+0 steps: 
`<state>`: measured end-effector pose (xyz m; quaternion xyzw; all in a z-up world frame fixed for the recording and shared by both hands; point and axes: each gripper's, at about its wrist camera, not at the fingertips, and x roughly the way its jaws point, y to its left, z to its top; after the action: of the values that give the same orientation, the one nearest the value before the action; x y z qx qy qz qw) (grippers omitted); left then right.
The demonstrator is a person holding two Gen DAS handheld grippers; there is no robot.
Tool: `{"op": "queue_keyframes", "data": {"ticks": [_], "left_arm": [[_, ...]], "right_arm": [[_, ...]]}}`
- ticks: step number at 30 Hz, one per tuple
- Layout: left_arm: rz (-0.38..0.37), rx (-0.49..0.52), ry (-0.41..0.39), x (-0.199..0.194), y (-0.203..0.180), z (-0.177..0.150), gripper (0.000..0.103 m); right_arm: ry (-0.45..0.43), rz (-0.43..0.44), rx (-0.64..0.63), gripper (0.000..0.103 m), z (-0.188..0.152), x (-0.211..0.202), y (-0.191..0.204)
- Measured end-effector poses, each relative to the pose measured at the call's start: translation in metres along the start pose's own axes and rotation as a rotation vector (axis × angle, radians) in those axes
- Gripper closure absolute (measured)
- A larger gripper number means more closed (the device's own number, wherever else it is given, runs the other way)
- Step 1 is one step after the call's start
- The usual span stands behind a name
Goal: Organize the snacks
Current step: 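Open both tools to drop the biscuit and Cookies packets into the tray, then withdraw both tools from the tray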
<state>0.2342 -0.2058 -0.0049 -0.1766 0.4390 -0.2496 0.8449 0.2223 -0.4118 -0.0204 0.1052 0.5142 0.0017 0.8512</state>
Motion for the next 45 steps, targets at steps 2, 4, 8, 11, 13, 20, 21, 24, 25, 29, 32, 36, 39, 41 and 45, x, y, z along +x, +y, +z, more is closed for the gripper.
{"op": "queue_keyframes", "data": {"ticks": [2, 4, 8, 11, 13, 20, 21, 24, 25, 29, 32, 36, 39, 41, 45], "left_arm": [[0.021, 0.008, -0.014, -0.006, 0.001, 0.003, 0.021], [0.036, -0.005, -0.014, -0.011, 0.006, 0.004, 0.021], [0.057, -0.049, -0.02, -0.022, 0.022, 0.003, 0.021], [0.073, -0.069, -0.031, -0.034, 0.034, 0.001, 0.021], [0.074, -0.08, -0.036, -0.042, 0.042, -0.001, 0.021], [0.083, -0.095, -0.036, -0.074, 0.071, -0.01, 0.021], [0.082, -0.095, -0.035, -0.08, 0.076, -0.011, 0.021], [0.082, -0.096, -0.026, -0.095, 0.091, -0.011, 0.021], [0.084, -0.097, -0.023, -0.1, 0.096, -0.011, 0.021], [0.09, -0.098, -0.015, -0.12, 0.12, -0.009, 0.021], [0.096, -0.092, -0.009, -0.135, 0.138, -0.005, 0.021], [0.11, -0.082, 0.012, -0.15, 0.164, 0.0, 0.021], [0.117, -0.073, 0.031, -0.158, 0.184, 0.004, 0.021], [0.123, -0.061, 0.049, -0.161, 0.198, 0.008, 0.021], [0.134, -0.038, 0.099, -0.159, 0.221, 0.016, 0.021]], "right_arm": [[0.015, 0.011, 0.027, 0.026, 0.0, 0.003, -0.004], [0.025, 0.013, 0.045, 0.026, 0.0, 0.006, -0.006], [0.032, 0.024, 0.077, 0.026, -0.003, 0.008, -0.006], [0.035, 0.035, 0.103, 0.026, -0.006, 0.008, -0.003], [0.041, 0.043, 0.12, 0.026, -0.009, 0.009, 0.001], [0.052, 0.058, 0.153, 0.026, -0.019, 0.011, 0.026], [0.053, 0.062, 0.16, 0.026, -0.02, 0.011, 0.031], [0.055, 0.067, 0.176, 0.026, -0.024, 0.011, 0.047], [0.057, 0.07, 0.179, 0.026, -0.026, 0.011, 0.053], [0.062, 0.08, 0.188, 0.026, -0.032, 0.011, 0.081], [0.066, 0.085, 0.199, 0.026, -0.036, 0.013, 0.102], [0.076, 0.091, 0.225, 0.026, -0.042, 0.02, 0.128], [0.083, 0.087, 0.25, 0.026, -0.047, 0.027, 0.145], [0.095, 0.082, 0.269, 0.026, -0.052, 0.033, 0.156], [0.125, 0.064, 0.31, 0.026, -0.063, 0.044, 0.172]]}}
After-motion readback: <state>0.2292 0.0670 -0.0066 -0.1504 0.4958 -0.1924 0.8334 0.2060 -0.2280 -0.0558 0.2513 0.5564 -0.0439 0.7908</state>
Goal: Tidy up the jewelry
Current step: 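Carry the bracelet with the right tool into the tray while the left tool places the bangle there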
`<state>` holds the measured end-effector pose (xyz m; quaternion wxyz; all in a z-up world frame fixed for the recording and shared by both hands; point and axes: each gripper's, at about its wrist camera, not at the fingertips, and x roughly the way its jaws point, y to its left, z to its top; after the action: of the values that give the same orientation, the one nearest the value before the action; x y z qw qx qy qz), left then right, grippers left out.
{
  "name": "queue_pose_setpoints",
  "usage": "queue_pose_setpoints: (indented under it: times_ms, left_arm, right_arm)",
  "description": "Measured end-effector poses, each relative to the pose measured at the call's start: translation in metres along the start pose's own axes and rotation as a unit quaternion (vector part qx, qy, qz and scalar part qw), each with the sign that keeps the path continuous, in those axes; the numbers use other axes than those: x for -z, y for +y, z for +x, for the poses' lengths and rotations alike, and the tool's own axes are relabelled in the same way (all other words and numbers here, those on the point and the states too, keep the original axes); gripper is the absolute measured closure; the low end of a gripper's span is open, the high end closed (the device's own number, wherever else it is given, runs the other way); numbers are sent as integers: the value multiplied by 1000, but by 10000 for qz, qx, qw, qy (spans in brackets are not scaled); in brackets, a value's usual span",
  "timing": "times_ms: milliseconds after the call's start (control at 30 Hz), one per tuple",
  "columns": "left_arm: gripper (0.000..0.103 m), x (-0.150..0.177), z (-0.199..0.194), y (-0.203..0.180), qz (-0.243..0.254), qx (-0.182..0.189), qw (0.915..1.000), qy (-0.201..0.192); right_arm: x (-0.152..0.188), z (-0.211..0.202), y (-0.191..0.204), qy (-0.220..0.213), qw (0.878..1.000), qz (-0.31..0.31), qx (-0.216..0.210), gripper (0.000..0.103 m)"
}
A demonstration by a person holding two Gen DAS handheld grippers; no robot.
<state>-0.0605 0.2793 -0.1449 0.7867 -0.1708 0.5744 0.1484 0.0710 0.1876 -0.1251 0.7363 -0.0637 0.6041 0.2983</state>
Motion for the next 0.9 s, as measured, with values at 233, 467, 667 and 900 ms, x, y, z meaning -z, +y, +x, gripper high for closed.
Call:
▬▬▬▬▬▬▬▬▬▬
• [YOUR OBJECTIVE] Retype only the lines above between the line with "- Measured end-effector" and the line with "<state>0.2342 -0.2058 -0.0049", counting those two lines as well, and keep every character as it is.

• [YOUR RESPONSE]
- Measured end-effector poses, each relative to the pose measured at the call's start: translation in metres along the start pose's own axes and rotation as a rotation vector (axis × angle, radians) in those axes
- Gripper closure absolute (measured)
- A larger gripper number means more closed (the device's own number, wherever else it is given, runs the other way)
- Step 1 is one step after the call's start
- The usual span stands behind a name
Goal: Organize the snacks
Current step: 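Open both tools to drop the biscuit and Cookies packets into the tray, then withdraw both tools from the tray
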<state>0.2342 -0.2058 -0.0049 -0.1766 0.4390 -0.2496 0.8449 0.2223 -0.4118 -0.0204 0.1052 0.5142 0.0017 0.8512</state>

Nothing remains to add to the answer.